Task details:
With any pictures left out, restate word for word the lines in the listing below from the one holding "0: (387, 212)" through the last.

Supplied records:
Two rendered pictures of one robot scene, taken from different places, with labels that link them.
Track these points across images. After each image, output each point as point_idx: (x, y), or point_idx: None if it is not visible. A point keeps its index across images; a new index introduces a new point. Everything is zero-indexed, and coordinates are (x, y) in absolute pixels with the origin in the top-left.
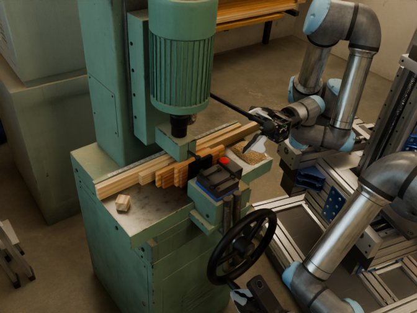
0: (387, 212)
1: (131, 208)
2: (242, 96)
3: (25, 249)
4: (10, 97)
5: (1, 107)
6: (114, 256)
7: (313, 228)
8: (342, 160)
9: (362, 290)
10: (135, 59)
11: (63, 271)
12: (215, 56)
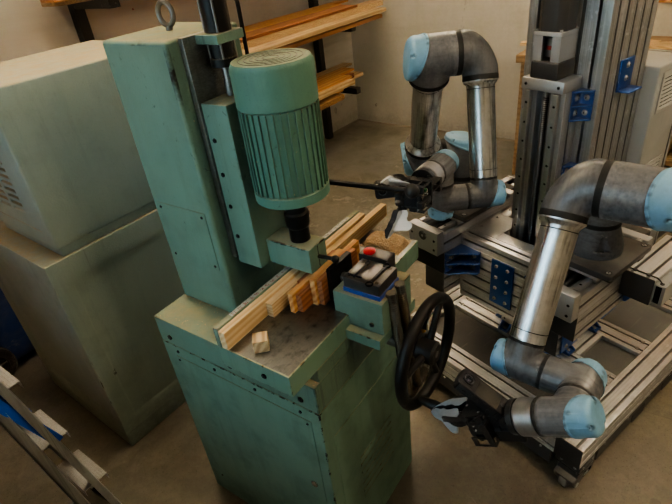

Finished exercise:
0: (387, 212)
1: (131, 208)
2: (242, 96)
3: (25, 249)
4: (10, 97)
5: (1, 107)
6: (114, 256)
7: (313, 228)
8: (342, 160)
9: (362, 290)
10: (135, 59)
11: (63, 271)
12: (215, 56)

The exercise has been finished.